Son visage, cependant, était fort calme, et même souriant et aimable.

« Hélas ! c’est vrai, c’est bien vrai ! Ce doit être vrai, puisque tous les gens l’affirment ; elle me déteste, elle court dans la maison et bouleverse tout, comme une louve.

— On dit même que ta vie n’est pas en sûreté, Lampad.

— On ne se trompe pas.

— Alors porte plainte contre elle », continua Mardona en s’inclinant vers lui.

Elle parlait fort bas, mais d’une voix distincte, comme si elle eût voulu être bien comprise de Kenulla, mais de lui seulement.

« N’aie pas de crainte. Tu as pour toi le droit. Porte plainte contre elle, et laisse-moi me charger de la punir !

— Je n’en aurai jamais le courage, geignit Kenulla.

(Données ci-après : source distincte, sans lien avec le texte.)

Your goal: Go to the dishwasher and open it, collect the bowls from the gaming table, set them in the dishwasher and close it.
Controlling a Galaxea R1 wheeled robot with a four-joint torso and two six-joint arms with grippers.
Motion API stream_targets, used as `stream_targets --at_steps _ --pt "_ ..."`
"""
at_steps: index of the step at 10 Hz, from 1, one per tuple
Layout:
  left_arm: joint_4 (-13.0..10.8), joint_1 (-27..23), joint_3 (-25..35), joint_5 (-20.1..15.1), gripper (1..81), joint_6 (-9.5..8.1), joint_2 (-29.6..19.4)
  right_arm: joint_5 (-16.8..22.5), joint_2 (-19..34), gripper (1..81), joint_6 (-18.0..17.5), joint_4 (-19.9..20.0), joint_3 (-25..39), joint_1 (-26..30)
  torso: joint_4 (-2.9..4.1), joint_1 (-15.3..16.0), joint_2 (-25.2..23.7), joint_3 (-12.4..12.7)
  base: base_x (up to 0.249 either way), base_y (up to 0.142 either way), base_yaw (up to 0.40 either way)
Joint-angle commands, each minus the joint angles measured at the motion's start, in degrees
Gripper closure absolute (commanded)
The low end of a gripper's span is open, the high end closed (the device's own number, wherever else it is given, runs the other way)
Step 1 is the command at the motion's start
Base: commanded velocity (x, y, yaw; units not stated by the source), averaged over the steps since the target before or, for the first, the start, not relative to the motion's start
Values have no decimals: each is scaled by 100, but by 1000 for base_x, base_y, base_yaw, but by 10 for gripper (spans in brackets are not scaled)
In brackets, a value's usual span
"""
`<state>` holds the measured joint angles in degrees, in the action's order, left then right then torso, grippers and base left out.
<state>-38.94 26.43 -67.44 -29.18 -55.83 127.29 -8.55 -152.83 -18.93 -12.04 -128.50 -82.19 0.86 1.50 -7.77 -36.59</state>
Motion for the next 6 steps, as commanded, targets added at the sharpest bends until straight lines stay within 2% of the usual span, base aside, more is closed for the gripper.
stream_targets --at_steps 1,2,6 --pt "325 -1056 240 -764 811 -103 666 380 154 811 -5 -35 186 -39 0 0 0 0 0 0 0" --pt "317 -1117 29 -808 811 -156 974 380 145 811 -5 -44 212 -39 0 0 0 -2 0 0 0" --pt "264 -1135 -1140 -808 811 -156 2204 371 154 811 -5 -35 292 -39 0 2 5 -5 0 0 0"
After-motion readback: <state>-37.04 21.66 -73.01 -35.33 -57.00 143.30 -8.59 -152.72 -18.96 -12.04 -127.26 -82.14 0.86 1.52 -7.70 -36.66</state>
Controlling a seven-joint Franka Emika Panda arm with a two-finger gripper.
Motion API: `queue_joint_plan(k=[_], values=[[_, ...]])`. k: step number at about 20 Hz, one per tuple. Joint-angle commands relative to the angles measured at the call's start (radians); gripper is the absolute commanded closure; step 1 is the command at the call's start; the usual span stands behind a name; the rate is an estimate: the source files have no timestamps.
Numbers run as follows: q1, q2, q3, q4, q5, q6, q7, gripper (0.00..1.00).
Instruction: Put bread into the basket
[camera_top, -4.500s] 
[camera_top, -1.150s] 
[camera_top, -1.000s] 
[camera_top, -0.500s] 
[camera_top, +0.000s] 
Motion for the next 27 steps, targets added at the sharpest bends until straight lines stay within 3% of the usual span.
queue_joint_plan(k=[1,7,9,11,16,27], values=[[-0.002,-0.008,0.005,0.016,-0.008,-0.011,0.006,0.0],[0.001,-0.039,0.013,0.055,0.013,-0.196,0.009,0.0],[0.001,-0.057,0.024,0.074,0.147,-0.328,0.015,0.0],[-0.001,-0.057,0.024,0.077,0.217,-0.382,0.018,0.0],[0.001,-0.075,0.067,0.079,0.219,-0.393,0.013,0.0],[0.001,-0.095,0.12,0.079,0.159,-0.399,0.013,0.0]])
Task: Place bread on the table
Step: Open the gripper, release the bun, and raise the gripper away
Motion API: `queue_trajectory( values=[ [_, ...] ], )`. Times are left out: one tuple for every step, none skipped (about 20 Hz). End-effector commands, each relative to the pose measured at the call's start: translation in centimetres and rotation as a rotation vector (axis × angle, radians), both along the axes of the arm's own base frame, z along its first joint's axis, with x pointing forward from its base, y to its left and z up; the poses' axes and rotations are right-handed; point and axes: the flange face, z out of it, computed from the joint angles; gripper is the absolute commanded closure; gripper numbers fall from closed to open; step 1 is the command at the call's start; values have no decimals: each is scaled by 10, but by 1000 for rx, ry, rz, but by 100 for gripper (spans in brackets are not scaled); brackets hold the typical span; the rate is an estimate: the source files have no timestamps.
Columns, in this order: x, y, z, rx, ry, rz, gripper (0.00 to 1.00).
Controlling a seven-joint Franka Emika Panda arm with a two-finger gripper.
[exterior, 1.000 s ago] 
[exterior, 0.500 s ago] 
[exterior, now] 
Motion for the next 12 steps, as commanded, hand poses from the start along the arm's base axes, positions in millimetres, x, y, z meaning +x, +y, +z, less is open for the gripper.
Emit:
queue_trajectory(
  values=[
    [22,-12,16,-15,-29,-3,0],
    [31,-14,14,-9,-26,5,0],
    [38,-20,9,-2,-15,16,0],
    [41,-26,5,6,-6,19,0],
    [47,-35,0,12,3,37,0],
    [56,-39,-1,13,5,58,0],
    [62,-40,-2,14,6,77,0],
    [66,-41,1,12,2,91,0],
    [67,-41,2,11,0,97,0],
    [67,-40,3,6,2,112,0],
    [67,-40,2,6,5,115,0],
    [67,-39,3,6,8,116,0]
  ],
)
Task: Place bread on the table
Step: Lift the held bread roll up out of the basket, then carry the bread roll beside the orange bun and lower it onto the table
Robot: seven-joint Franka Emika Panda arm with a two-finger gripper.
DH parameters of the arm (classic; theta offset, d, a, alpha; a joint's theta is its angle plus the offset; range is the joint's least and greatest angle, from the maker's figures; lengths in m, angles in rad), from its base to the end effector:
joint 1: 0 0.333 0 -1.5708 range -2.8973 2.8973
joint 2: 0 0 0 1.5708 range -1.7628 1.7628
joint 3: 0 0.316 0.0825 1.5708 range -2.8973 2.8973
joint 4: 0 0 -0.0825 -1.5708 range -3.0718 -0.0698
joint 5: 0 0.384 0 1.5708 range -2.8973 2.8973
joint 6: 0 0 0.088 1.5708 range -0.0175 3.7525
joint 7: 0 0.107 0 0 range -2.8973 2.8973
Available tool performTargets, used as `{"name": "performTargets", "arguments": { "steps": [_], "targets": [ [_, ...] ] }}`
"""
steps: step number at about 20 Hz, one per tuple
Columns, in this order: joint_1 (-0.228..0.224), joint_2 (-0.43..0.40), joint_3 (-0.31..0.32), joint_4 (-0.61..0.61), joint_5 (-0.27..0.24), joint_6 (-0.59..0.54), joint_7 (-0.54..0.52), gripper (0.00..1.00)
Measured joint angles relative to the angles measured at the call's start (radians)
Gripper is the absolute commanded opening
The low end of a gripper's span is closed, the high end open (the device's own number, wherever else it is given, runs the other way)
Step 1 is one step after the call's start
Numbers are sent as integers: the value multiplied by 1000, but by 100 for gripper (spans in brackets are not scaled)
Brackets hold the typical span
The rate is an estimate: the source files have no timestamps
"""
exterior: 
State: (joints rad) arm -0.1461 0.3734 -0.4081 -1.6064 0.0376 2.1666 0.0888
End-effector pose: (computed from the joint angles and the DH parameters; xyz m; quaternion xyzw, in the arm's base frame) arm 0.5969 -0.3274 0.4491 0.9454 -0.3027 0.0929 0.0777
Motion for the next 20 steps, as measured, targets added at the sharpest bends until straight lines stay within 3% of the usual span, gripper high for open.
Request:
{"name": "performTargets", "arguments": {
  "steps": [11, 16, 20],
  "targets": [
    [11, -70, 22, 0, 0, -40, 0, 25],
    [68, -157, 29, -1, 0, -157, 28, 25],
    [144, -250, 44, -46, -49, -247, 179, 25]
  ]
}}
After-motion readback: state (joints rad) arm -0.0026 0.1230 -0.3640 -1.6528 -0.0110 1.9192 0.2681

— Dans ce cas tu mérites les traitements que ta femme te fait subir, reprit Mardona, et je te conseille fort de te cacher pendant le jour, de peur que les petits enfants ne courent après toi en te montrant au doigt, et que les mendiants ne chantent des mélodies sur ton compte.

— Du reste, ajouta Kenulla, nous avons le temps. Un jugement précipité est rarement juste.

— C’est ton idée ? »

Mardona se leva et s’avança vers le miroir pour réparer le désordre de sa coiffure.